Begin the copy at the line containing "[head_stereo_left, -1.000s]" and end it at the final line of the material below, reproducing each line exactly, without images.

[Data Boundary: Start]

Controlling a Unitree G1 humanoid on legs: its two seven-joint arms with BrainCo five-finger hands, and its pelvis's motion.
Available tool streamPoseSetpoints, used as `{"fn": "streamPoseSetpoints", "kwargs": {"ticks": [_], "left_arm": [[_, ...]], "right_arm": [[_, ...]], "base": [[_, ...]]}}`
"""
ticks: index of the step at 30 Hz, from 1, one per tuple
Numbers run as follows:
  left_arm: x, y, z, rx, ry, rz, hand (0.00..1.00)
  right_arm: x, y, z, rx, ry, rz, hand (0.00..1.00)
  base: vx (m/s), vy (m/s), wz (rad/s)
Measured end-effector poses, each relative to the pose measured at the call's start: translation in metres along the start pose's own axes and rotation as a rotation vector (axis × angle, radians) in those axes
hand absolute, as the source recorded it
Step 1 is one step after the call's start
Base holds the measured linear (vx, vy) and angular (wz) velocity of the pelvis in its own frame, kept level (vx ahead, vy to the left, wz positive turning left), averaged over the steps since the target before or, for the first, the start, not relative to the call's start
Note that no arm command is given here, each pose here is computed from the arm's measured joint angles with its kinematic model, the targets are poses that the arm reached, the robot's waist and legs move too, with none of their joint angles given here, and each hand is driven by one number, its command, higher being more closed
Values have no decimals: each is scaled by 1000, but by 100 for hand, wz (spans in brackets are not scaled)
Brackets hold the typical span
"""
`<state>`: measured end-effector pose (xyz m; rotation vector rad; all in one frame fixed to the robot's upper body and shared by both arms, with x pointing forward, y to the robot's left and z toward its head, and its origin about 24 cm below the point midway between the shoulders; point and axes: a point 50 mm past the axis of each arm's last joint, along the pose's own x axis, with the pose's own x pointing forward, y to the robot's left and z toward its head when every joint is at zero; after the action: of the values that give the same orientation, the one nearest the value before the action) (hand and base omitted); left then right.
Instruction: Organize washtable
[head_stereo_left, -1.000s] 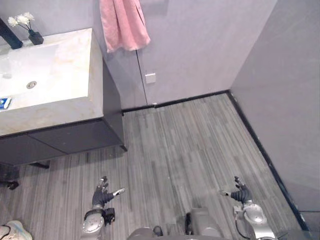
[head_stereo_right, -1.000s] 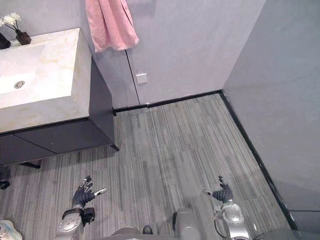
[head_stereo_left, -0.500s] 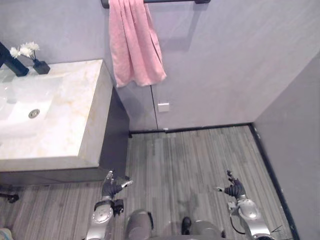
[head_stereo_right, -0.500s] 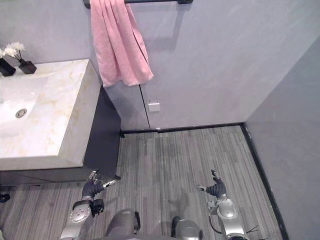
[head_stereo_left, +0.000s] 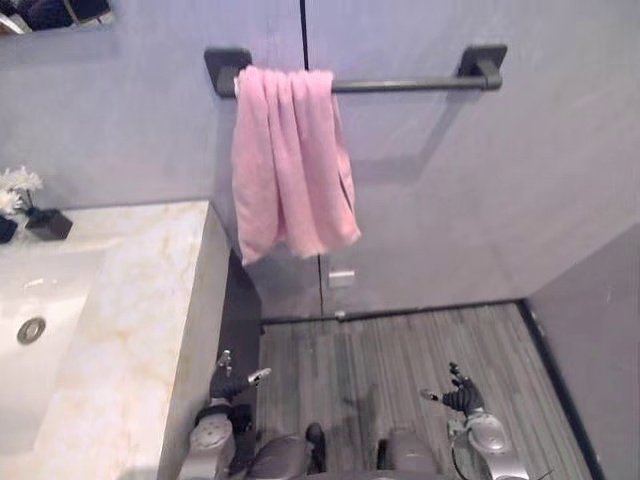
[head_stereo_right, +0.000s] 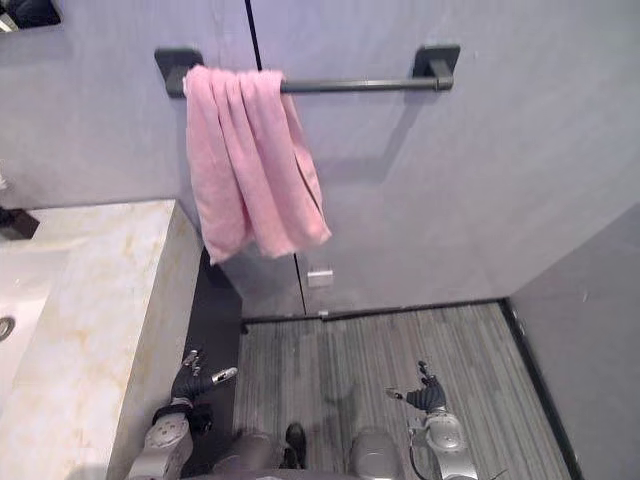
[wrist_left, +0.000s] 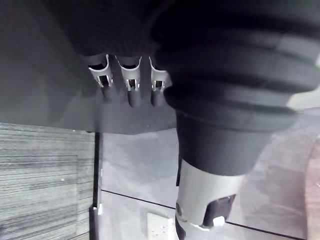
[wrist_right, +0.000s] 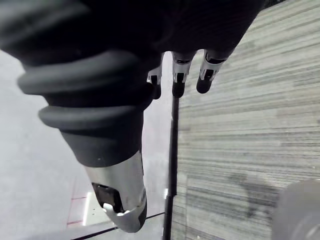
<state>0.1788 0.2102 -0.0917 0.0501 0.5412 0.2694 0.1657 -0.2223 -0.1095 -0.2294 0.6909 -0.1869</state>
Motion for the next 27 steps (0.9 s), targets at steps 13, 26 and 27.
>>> {"fn": "streamPoseSetpoints", "kwargs": {"ticks": [13, 26, 27], "left_arm": [[-6, -10, -3, -17, -2, -39, 0], [-15, -12, 34, -40, -181, -67, 0], [-16, -12, 44, -46, -225, -71, 0]], "right_arm": [[-10, -6, -22, 46, 62, -39, 0], [-17, -12, -31, 49, 77, -59, 0], [-17, -12, -29, 50, 65, -60, 0]], "base": [[273, -134, 26], [66, 112, -5], [56, 26, 4]]}}
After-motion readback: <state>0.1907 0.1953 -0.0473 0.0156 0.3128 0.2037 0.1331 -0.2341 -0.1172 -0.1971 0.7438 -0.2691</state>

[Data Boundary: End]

Answer section
[head_stereo_left, -1.000s] 
[head_stereo_right, -1.000s] 
[head_stereo_left, -0.500s] 
[head_stereo_right, -0.500s] 
[head_stereo_left, +0.000s] 
[head_stereo_right, +0.000s] 
[wrist_left, +0.000s] 
[wrist_right, +0.000s] 
<state>0.1788 0.2102 -0.0917 0.0501 0.5412 0.2694 0.1657 -0.2223 -0.1095 -0.2294 0.6909 -0.1869</state>
Motion for the next 27 steps (0.9 s), targets at steps 13, 26 and 27.
>>> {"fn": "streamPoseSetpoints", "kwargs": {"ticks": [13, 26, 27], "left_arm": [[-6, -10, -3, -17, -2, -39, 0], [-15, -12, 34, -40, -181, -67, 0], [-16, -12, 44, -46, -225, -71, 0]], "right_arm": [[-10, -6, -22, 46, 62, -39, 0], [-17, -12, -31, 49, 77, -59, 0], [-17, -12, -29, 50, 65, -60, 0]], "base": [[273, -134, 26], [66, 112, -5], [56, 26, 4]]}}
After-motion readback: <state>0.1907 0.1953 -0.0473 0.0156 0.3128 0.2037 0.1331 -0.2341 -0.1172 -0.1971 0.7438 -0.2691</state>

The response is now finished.